On Sunday and Monday in Gaza City, civilian victims, eyewitnesses, and aid workers testified one by one in front of a four-member expert panel, where they were questioned by UN investigators on everything from the ability of ambulances to move during the war to the details of airstrikes on mosques, schools, and houses.
"We had no warning and suddenly bodies and smoke were everywhere," said Ibrahim Moussa of the day his neighborhood mosque in the Jabaliya refugee camp was struck by an Israeli missile, killing 17 people.
Israel balks at UN hearings in Israel
The UN requested permission to hold hearings in southern Israel for victims of Palestinian rocket fire, but the Israeli government refused to host the team – or even allow it to travel through Israel into Gaza or the West Bank.
Mr. Steinberg says Israel's government decided the investigation is so political in its leanings that allowing the fact-finders into southern Israeli towns like Sderot and Ashkelon – both regular targets of Palestinian rocket fire – would do nothing to either repair the image of bias or influence the ultimate findings of the mission.
"The general consensus was that there is so much bias and built-in animosity towards Israel with this investigation that allowing them into Sderot simply wouldn't change anything," Steinberg says.
Others say Israel's blanket refusal to work with the UN team or even acknowledge Israeli crimes may have taken place is fodder for those who accuse its officials of enjoying years of impunity.
"The chances of the victim to get justice by going through Israeli avenues is next to nil; it's quite scandalous. Israel could do the right thing, if it wanted, and prosecute people – or at least engage in the process."

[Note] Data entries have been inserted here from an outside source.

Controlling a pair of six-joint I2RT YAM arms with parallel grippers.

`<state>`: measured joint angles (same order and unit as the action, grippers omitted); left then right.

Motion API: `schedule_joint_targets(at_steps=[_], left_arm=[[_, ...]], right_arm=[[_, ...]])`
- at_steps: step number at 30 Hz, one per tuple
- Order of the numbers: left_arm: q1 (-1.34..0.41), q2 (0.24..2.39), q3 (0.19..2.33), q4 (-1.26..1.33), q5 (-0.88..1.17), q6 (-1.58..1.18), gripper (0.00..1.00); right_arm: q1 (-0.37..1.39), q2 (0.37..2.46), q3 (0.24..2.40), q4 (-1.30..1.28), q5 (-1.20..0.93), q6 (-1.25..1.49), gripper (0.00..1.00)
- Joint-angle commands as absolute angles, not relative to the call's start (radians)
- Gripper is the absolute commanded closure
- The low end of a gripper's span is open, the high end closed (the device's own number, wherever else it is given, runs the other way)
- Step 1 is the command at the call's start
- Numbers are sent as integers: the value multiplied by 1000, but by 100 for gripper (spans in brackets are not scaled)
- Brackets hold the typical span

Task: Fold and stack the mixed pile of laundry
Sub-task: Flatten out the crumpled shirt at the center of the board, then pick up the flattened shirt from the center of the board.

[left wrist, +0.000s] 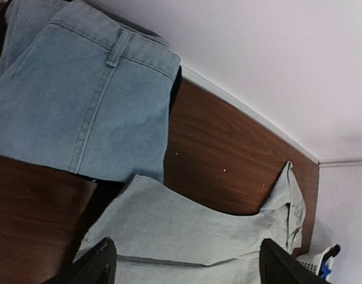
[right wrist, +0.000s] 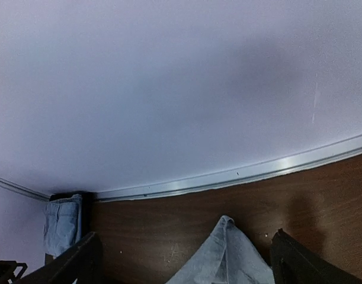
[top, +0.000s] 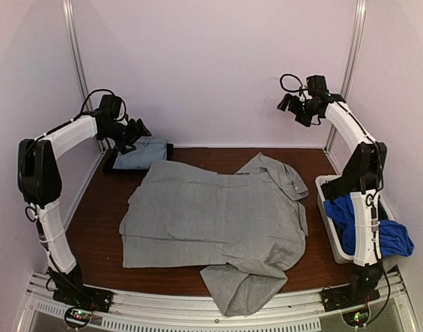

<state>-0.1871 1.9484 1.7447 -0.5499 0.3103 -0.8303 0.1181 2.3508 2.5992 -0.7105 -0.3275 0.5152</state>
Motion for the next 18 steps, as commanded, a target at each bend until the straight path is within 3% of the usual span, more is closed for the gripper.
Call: schedule_joint_targets(at_steps=[1, 4, 9, 18], left_arm=[[-170, 1855, 1804, -642, 172, -742, 9], [-172, 1789, 1674, -656, 193, -694, 6], [-208, 1646, 1376, -612, 320, -604, 8], [-285, 1560, 1081, -631, 390, -534, 38]], right_arm=[[117, 2147, 2429, -820, -396, 507, 0], [138, 1940, 2087, -765, -398, 483, 0], [276, 1715, 1713, -799, -430, 451, 6], [547, 1622, 1307, -816, -398, 554, 12]])
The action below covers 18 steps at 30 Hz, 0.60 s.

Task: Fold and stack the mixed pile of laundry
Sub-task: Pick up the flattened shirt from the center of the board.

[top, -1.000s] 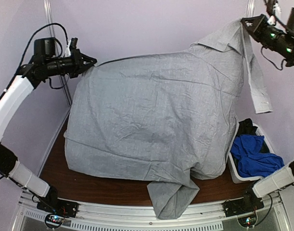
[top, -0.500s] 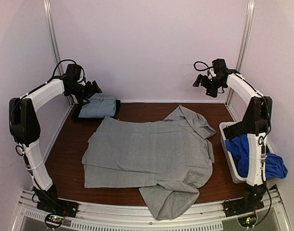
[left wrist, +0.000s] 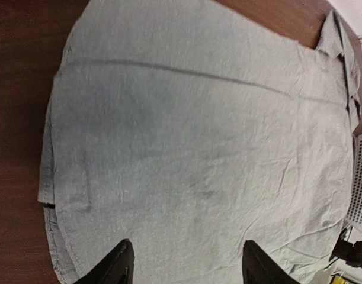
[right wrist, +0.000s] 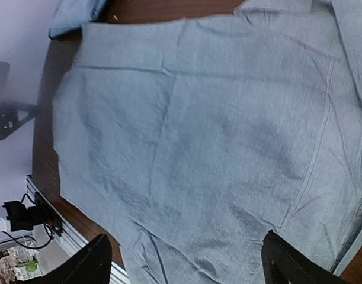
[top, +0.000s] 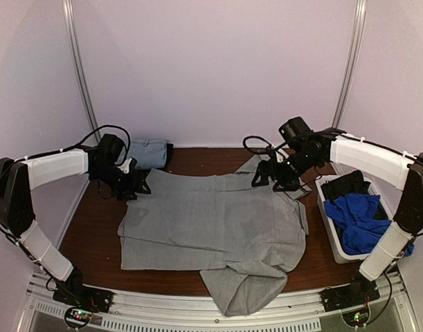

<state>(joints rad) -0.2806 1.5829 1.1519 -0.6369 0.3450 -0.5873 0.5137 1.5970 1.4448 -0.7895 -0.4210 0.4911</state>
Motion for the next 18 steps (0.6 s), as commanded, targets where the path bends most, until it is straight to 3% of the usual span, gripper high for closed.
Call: schedule_joint_targets(at_steps=[1, 9, 18], left_arm=[[-285, 1563, 1064, -630, 388, -528, 41], [-285, 1692, 1040, -600, 355, -525, 66], [-232, 1941, 1268, -621, 288, -528, 93]], right_arm=[[549, 1624, 1272, -806, -399, 559, 13], [524, 1803, 1234, -757, -337, 502, 15], [418, 2080, 1517, -781, -303, 407, 16]])
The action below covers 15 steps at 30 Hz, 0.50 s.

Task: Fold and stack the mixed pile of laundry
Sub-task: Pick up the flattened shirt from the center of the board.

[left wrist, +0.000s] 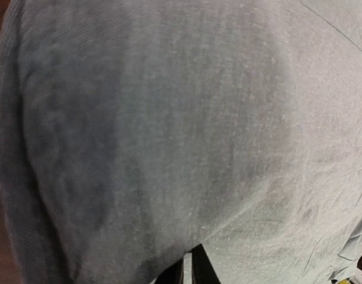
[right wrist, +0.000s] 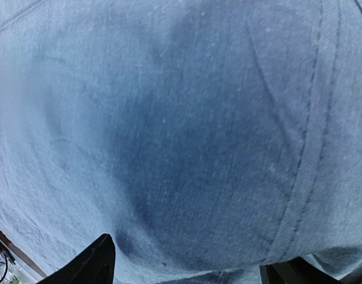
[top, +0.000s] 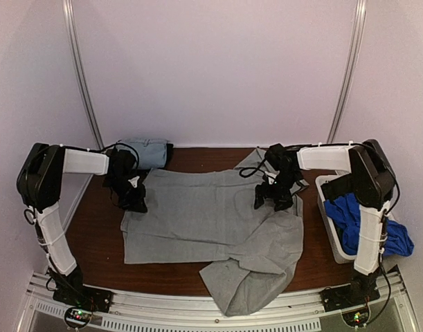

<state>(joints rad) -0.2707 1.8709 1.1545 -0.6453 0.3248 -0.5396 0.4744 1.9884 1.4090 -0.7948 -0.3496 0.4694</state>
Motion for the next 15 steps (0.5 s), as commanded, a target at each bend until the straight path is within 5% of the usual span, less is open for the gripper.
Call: schedule_joint_targets(at_steps=[1, 7, 11, 15], left_arm=[[-222, 1970, 1301, -624, 284, -526, 94], [-148, 2061, 1458, -634, 291, -527, 93], [-152, 1957, 1467, -627, 354, -473, 68], [-197, 1761, 1329, -633, 408, -378, 46]], right_arm=[[406, 2113, 1562, -789, -302, 390, 16], [362, 2248, 1927, -897, -288, 298, 14], [368, 2174, 2059, -964, -334, 296, 12], [424, 1941, 1837, -910, -392, 335, 10]])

To persuade the Israeli government to participate in any UN-led investigation, Steinberg says an entirely new and independent panel unaffiliated with the Human Rights Council, which he says is influenced by an "Islamic bloc" of nations, would need to be established.
"Unless there are people on this panel who know something about military options, about weighing military necessity against the protection of civilian combatants, this is not an appropriate body to deal with these issues," says Steinberg.

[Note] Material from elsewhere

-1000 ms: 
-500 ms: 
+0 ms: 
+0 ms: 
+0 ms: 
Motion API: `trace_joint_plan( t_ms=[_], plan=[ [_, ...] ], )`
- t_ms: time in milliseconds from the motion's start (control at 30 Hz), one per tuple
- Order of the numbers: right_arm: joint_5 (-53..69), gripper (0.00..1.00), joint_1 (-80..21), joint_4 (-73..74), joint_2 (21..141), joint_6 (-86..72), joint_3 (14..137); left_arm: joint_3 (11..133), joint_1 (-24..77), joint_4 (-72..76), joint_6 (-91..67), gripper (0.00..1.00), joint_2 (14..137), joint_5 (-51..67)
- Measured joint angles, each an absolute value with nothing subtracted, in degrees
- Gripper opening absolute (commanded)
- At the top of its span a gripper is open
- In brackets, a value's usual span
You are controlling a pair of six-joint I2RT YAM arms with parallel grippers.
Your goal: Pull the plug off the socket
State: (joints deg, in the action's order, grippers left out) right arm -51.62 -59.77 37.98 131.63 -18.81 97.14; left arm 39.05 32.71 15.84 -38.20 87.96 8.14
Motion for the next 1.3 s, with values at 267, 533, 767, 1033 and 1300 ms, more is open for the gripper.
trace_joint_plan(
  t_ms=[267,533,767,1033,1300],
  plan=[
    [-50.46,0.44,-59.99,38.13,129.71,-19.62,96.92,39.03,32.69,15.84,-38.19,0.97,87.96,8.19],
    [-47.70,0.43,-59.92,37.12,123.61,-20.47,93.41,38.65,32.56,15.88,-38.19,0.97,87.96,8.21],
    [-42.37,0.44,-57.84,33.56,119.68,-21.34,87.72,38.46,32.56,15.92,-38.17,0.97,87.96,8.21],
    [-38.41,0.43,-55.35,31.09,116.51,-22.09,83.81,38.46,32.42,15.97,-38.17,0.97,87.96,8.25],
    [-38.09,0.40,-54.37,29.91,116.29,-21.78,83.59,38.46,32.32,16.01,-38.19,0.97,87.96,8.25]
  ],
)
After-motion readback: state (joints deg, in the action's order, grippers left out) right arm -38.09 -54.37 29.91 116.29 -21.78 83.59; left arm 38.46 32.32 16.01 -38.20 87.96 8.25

Ms. Rovera dismisses the assertion that the UN mission is lacking in capability or impartiality due to either diminished knowledge of the conflict or the fact that UN facilities were attacked.
But she is also skeptical the findings will produce much accountability or justice for the victims.
"I have no doubt that the team will do a good work, and they certainly seem to be making their best effort to do so. Richard Goldstone is someone of quite amazing stature, and these experts on the team now, they don't work for the UN," Rovera says.
"But I think in the short term it is far-fetched to be optimistic in terms of justice," she continues. Goldstone plans to deliver a report of his findings in the fall.
"The key really is whether or not the international community will deliver at the next level. The next step for all sides, simply, is accountability."